Emelia trusted him, but she did not trust her voice. She swallowed nervously and nodded. Arthur watched her face. He reached down between their bodies and guided himself in and as he pushed, all slow, gentle though firm his lids slid closed and he sighed. Emelia's breath hitched at the sudden inexorable discomfort, all tight stinging sensation. She could not help but whimper and Arthur stilled.

"I know," he soothed, kissing Emelia with relaxed tenderness though the muscles beneath her palms trembled with fragile patience. She did not know what Arthur waited for and with every rasping breath, every quiver of muscle, Emelia felt him holstered inside her. After several minutes of this luxuriating embrace, whether from the constant pressure of him or his shivers of movement or the thoughtful kissing, Emelia felt a whisper of pleasure. She moved her hips, driven by some primordial instinct, tested the slide and feel of him inside her and marveled at how Arthur shuddered and moaned and how her boldness spurred him into splendid motion. He rolled his hips, pushing deep and grinding at a heedful, steady pace. Emelia curved against him, lifting her hips to receive him and Arthur sank deeper with a contented groan.

They eventually found a sweet rhythm, savoring the warm, silken sliding of their coupling. Fused together, kissing between panting breaths. His fingers, tangled in her hair, softly tugging in time to their motion. Arthur's steady prodding began to feel so, so good, setting a strange heaviness to build, coiling at the base of her spine, spreading all tingling warmth, driving Emelia's panting to uninhibited mewling.

When she moaned his name, Arthur lost his stride. His pace increased, urgent, insistent, until he punctuated each thrust with his own desperate grunting. He staggered to an abrupt halt with a cry and all the built-up tension seemed to flow out of him then, melting into her, like butter on warm toast. Arthur rolled to her side, pulling Emelia atop him and then he let out a great shaking sigh.

Emelia lay there, hot and sweating, her cheek pressed to his heaving chest, listening to the soothing tempo of his heart. Trying to catch her breath and slow her own and feeling dazed that it was over. Emelia had not known what to expect. That lovemaking would be so passionate and messy in such equal measure. Emelia could not ignore the sticky pleasant ache between her thighs, or the scent of his musk, or having the man she loved so gloriously close.

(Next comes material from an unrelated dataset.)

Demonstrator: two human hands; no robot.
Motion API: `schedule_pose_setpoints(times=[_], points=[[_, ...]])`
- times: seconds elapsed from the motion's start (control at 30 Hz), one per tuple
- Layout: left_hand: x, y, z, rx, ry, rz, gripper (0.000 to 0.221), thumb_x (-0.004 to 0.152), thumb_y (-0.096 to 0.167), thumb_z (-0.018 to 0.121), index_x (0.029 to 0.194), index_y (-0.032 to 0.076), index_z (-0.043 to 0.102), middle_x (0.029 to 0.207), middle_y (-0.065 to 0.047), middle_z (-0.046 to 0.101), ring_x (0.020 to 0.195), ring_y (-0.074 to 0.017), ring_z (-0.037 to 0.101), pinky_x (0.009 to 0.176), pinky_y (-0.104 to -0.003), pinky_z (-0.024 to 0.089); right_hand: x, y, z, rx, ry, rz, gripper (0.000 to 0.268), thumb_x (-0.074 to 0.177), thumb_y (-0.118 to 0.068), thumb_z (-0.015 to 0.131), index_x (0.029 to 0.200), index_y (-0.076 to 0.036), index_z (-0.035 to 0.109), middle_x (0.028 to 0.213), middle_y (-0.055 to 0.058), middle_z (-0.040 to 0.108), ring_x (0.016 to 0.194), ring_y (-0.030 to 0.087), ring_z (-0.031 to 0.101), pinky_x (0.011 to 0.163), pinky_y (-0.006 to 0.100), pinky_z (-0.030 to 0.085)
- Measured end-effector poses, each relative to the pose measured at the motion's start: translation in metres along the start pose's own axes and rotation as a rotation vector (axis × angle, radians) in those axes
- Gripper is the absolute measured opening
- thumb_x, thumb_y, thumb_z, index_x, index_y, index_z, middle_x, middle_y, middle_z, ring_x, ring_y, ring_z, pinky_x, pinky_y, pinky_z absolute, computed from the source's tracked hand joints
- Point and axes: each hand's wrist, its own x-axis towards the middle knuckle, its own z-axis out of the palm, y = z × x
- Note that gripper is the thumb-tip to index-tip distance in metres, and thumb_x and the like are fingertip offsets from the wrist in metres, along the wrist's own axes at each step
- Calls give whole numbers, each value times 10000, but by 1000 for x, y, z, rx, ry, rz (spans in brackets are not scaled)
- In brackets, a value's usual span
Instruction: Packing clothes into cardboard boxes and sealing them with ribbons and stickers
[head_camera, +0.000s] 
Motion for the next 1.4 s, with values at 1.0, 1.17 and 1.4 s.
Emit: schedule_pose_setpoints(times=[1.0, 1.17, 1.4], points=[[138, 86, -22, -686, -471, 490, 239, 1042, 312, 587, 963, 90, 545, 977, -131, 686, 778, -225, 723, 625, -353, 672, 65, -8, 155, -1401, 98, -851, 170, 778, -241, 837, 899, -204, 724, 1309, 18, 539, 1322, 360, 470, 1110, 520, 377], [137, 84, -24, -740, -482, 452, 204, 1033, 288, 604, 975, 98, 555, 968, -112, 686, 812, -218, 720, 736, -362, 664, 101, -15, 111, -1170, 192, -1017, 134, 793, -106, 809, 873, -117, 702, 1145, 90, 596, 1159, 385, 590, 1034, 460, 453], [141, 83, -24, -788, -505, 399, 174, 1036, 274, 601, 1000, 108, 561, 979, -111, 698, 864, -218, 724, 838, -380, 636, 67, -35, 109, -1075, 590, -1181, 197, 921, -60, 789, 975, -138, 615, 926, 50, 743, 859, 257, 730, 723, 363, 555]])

"I'm sorry, Emma," Arthur murmured between breaths though she had no idea what he apologized for. A hand in her sweaty hair, at the back of her head, stroking. The trailing of fingers along the curve of her spine. Peaceful. Loving. After a moment he added, "It's, uh… been awhile."

Emelia considered the lingering sadness that followed him like cloying incense. How he bristled or made light rather than share how he felt. Could it all really link back to this Mary Gillis? She wondered and hoped that he would continue to open to her, slow though it had been. Emelia propped herself up on Arthur's broad chest, safe in the circle of his arms and peered down at him. A soft, fragile smile graced his lips. She swept Arthur's hair back from his forehead, carding her fingers through the thick, damp strands. He basked in the affection, his eyes slipping closed, dark lashes tipped with moisture.

"Oh, Arthur," Emelia said, smiling tenderly.

He opened his eyes. "Never thought I'd get a chance like this."

She faltered a moment, smiling. Still pushing her fingers through his dark honey-brown hair. "You just needed a chance to be yourself."

Arthur blushed, and Emelia wondered how his confidence could be so brittle when with horses or a gun he could not be shaken. He cleared his throat and for once Arthur did not tell her she needed to know more men. Emelia observed the small victory in silence.

"I love you," he said instead. In that warm, gravely twang. Emelia kissed Arthur slow and decided, happily, that lovemaking would be instrumental in his convalescence.